==== Supplied data

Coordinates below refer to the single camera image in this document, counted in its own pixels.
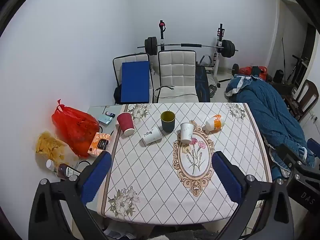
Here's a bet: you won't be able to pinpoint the brown wooden chair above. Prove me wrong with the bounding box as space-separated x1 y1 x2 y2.
287 79 319 122

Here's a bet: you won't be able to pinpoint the white weight rack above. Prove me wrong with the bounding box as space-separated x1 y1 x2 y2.
158 20 233 83

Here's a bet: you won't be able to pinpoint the red paper cup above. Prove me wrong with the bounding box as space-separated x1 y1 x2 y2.
117 112 135 137

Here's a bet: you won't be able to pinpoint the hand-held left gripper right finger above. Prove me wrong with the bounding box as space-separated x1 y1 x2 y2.
211 151 295 240

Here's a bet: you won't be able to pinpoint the dark blue weight bench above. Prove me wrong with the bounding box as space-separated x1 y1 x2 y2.
195 65 211 103

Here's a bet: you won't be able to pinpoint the plain white paper cup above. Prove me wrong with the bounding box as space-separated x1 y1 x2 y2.
180 122 194 143

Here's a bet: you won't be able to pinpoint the blue cushion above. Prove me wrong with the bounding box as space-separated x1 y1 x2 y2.
121 60 151 104

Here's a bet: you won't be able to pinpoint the small metal dumbbell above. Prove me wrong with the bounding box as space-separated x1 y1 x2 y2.
208 83 220 97

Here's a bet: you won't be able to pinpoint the red plastic bag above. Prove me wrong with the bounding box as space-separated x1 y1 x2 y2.
51 99 100 158

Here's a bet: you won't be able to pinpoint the brown sauce bottle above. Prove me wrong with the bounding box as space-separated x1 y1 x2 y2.
56 164 82 181

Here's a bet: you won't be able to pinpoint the blue knitted blanket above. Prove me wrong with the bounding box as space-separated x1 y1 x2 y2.
224 74 316 181

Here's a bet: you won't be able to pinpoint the scattered white papers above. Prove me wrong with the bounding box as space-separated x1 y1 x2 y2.
103 227 137 240

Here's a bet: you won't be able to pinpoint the folded scooter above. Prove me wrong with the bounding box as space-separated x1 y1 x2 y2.
285 54 311 85

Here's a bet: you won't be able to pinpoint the white padded chair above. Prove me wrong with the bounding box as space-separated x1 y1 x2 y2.
157 50 200 103
112 53 153 104

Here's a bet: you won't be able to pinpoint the barbell with black plates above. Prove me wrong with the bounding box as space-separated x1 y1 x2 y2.
137 37 239 57

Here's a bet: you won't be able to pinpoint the black cable loop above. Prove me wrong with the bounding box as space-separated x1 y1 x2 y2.
74 159 91 172

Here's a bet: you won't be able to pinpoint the orange and white paper cup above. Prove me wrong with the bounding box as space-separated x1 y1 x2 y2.
205 114 223 131

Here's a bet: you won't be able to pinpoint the white capped bottle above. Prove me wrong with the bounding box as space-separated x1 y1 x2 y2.
46 159 60 173

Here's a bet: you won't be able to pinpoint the orange tissue box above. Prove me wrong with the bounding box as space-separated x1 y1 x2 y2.
87 132 112 157

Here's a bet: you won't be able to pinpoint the clear bag of chips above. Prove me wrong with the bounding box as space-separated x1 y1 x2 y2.
35 131 73 165

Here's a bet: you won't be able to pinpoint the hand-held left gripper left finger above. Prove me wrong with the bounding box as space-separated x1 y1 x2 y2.
28 151 112 240

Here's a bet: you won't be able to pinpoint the floral diamond pattern tablecloth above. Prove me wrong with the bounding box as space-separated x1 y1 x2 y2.
97 102 273 225

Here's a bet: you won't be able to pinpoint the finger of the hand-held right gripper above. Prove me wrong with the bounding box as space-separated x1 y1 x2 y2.
276 143 312 172
306 137 320 160

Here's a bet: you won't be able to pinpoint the white paper cup black print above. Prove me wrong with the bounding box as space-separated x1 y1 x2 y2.
142 126 163 145

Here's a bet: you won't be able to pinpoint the grey strap bag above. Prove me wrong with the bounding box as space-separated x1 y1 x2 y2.
199 54 213 66

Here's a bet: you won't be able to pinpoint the dark green cup yellow inside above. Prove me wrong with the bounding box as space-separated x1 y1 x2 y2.
160 111 176 133

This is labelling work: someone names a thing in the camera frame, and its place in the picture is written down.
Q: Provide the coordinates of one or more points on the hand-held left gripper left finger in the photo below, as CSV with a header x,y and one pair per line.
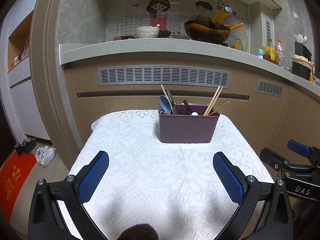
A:
x,y
93,177

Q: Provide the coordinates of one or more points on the small grey vent grille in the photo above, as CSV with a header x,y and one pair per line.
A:
x,y
270,87

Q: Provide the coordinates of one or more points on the white sneaker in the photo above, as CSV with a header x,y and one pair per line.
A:
x,y
41,153
49,157

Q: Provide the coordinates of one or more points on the clear bottle with orange cap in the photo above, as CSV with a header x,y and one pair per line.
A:
x,y
278,53

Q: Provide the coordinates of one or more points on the cartoon figure wall sticker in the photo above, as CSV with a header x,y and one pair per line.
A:
x,y
158,7
203,7

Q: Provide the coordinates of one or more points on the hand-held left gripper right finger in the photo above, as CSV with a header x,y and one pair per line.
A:
x,y
228,180

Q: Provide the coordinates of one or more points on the purple utensil holder box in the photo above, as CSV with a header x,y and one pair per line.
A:
x,y
187,130

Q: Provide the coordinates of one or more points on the grey kitchen countertop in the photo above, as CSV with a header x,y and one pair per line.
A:
x,y
150,48

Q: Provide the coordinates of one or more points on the black gas stove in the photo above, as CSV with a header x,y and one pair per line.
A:
x,y
166,33

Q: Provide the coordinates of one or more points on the white ladle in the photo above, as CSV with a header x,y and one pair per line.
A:
x,y
300,38
305,39

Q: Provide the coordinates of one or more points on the white bowl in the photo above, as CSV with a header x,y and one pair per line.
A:
x,y
147,32

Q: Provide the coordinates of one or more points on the wall lettering sticker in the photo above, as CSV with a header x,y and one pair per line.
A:
x,y
221,5

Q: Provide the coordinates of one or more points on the red door mat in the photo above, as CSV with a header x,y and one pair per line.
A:
x,y
15,180

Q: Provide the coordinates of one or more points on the black shoe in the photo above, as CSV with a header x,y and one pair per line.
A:
x,y
30,146
19,149

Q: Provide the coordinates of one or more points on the black round container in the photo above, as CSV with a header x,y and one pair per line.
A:
x,y
301,70

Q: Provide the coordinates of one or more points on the dark rounded object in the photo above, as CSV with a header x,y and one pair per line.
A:
x,y
138,232

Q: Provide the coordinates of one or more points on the blue plastic spoon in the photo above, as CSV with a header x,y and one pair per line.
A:
x,y
165,103

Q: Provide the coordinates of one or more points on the large grey vent grille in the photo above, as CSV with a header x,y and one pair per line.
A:
x,y
162,75

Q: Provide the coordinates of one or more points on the yellow-rimmed glass lid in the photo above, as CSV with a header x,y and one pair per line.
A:
x,y
243,40

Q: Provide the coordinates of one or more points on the black utensil rack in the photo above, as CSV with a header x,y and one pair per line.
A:
x,y
300,48

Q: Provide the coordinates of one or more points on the wooden kitchen cabinet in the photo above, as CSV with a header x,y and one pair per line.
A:
x,y
125,102

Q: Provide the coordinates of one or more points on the white lace tablecloth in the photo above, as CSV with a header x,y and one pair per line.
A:
x,y
160,175

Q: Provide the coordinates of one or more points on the yellow seasoning bottle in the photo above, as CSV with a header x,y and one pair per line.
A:
x,y
268,53

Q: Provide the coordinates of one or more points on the white shelf cabinet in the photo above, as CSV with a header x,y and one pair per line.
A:
x,y
22,100

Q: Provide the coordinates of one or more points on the white vented pipe cover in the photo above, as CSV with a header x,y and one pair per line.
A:
x,y
262,17

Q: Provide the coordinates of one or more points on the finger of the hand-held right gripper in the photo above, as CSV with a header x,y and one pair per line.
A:
x,y
298,148
273,160

========

**Assignment:**
The whole listing must be restated word for word. Leave out any pictures.

**Exercise result:**
Coordinates below refer to the single camera image in this document, counted in its own pixels.
Here's a bet: you won't be able to pinpoint the brown wooden chair above. Prove me wrong with the bounding box as space-separated x1 y1 x2 y2.
287 79 319 122

Here's a bet: you won't be able to pinpoint the white weight rack above. Prove me wrong with the bounding box as space-separated x1 y1 x2 y2.
158 20 233 83

Here's a bet: you won't be able to pinpoint the red paper cup above. Prove me wrong with the bounding box as space-separated x1 y1 x2 y2.
117 112 135 137

Here's a bet: you won't be able to pinpoint the hand-held left gripper right finger above. Prove me wrong with the bounding box as space-separated x1 y1 x2 y2.
211 151 295 240

Here's a bet: you won't be able to pinpoint the dark blue weight bench above. Prove me wrong with the bounding box as space-separated x1 y1 x2 y2.
195 65 211 103

Here's a bet: you won't be able to pinpoint the plain white paper cup above. Prove me wrong with the bounding box as space-separated x1 y1 x2 y2.
180 122 194 143

Here's a bet: you won't be able to pinpoint the blue cushion above. Prove me wrong with the bounding box as space-separated x1 y1 x2 y2.
121 60 151 104

Here's a bet: you won't be able to pinpoint the small metal dumbbell above. Prove me wrong with the bounding box as space-separated x1 y1 x2 y2.
208 83 220 97

Here's a bet: you won't be able to pinpoint the red plastic bag above. Prove me wrong with the bounding box as space-separated x1 y1 x2 y2.
51 99 100 158

Here's a bet: you won't be able to pinpoint the brown sauce bottle above. Prove me wrong with the bounding box as space-separated x1 y1 x2 y2.
56 164 82 181

Here's a bet: you won't be able to pinpoint the blue knitted blanket above. Prove me wrong with the bounding box as space-separated x1 y1 x2 y2.
224 74 316 181

Here's a bet: you won't be able to pinpoint the scattered white papers above. Prove me wrong with the bounding box as space-separated x1 y1 x2 y2.
103 227 137 240

Here's a bet: you won't be able to pinpoint the folded scooter above. Prove me wrong with the bounding box as space-separated x1 y1 x2 y2.
285 54 311 85

Here's a bet: you won't be able to pinpoint the white padded chair above. Prove me wrong with the bounding box as space-separated x1 y1 x2 y2.
157 50 200 103
112 53 153 104

Here's a bet: you won't be able to pinpoint the barbell with black plates above. Prove me wrong with the bounding box as space-separated x1 y1 x2 y2.
137 37 239 57

Here's a bet: you won't be able to pinpoint the black cable loop above. Prove me wrong with the bounding box as space-separated x1 y1 x2 y2.
74 159 91 172

Here's a bet: you won't be able to pinpoint the orange and white paper cup above. Prove me wrong with the bounding box as space-separated x1 y1 x2 y2.
205 114 223 131

Here's a bet: you won't be able to pinpoint the white capped bottle above. Prove me wrong with the bounding box as space-separated x1 y1 x2 y2.
46 159 60 173

Here's a bet: you won't be able to pinpoint the orange tissue box above. Prove me wrong with the bounding box as space-separated x1 y1 x2 y2.
87 132 112 157

Here's a bet: you won't be able to pinpoint the clear bag of chips above. Prove me wrong with the bounding box as space-separated x1 y1 x2 y2.
35 131 73 165

Here's a bet: you won't be able to pinpoint the hand-held left gripper left finger above. Prove me wrong with the bounding box as space-separated x1 y1 x2 y2.
28 151 112 240

Here's a bet: you won't be able to pinpoint the floral diamond pattern tablecloth above. Prove me wrong with the bounding box as space-separated x1 y1 x2 y2.
97 102 273 225

Here's a bet: you won't be able to pinpoint the finger of the hand-held right gripper above. Prove me wrong with the bounding box as space-separated x1 y1 x2 y2.
276 143 312 172
306 137 320 160

Here's a bet: you won't be able to pinpoint the white paper cup black print above. Prove me wrong with the bounding box as space-separated x1 y1 x2 y2.
142 126 163 145

Here's a bet: you won't be able to pinpoint the grey strap bag above. Prove me wrong with the bounding box as space-separated x1 y1 x2 y2.
199 54 213 66

Here's a bet: you won't be able to pinpoint the dark green cup yellow inside above. Prove me wrong with the bounding box as space-separated x1 y1 x2 y2.
160 111 176 133

This is labelling work: someone names a thing in the camera frame, and its place in the picture is written down.
Q: Provide the coordinates of one or more points on the hand-held left gripper left finger in the photo below, as CSV with a header x,y and one pair per line.
A:
x,y
93,177

Q: Provide the coordinates of one or more points on the small grey vent grille in the photo above, as CSV with a header x,y and one pair per line.
A:
x,y
270,87

Q: Provide the coordinates of one or more points on the white sneaker in the photo above, as CSV with a header x,y and one pair per line.
A:
x,y
41,153
49,157

Q: Provide the coordinates of one or more points on the clear bottle with orange cap in the photo above, as CSV with a header x,y and one pair per line.
A:
x,y
278,53

Q: Provide the coordinates of one or more points on the cartoon figure wall sticker in the photo above, as CSV with a header x,y and one pair per line.
A:
x,y
158,7
203,7

Q: Provide the coordinates of one or more points on the hand-held left gripper right finger in the photo above, as CSV with a header x,y and one pair per line.
A:
x,y
228,180

Q: Provide the coordinates of one or more points on the purple utensil holder box in the photo above, as CSV with a header x,y and one pair per line.
A:
x,y
187,130

Q: Provide the coordinates of one or more points on the grey kitchen countertop in the photo above, as CSV with a header x,y and one pair per line.
A:
x,y
150,48

Q: Provide the coordinates of one or more points on the black gas stove in the photo above, as CSV with a header x,y and one pair per line.
A:
x,y
166,33

Q: Provide the coordinates of one or more points on the white ladle in the photo above, as CSV with a header x,y and one pair per line.
A:
x,y
300,38
305,39

Q: Provide the coordinates of one or more points on the white bowl in the photo above, as CSV with a header x,y and one pair per line.
A:
x,y
147,32

Q: Provide the coordinates of one or more points on the wall lettering sticker in the photo above, as CSV with a header x,y and one pair per line.
A:
x,y
221,5

Q: Provide the coordinates of one or more points on the red door mat in the photo above, as CSV with a header x,y and one pair per line.
A:
x,y
15,180

Q: Provide the coordinates of one or more points on the black shoe in the photo above, as CSV with a header x,y and one pair per line.
A:
x,y
30,146
19,149

Q: Provide the coordinates of one or more points on the black round container in the photo above, as CSV with a header x,y and one pair per line.
A:
x,y
301,70

Q: Provide the coordinates of one or more points on the dark rounded object in the photo above, as CSV with a header x,y and one pair per line.
A:
x,y
138,232

Q: Provide the coordinates of one or more points on the blue plastic spoon in the photo above, as CSV with a header x,y and one pair per line.
A:
x,y
165,103

Q: Provide the coordinates of one or more points on the large grey vent grille in the photo above, as CSV with a header x,y and one pair per line.
A:
x,y
162,75

Q: Provide the coordinates of one or more points on the yellow-rimmed glass lid in the photo above, as CSV with a header x,y and one pair per line.
A:
x,y
243,40

Q: Provide the coordinates of one or more points on the black utensil rack in the photo above, as CSV with a header x,y and one pair per line.
A:
x,y
300,48

Q: Provide the coordinates of one or more points on the wooden kitchen cabinet in the photo above, as CSV with a header x,y and one pair per line.
A:
x,y
125,102

Q: Provide the coordinates of one or more points on the white lace tablecloth in the photo above, as CSV with a header x,y and one pair per line.
A:
x,y
160,175

Q: Provide the coordinates of one or more points on the yellow seasoning bottle in the photo above, as CSV with a header x,y and one pair per line.
A:
x,y
268,53

Q: Provide the coordinates of one or more points on the white shelf cabinet in the photo above, as CSV with a header x,y and one pair per line.
A:
x,y
22,100

Q: Provide the coordinates of one or more points on the white vented pipe cover in the photo above, as CSV with a header x,y and one pair per line.
A:
x,y
262,17

Q: Provide the coordinates of one or more points on the finger of the hand-held right gripper in the photo above, as CSV with a header x,y and one pair per line.
A:
x,y
298,148
273,160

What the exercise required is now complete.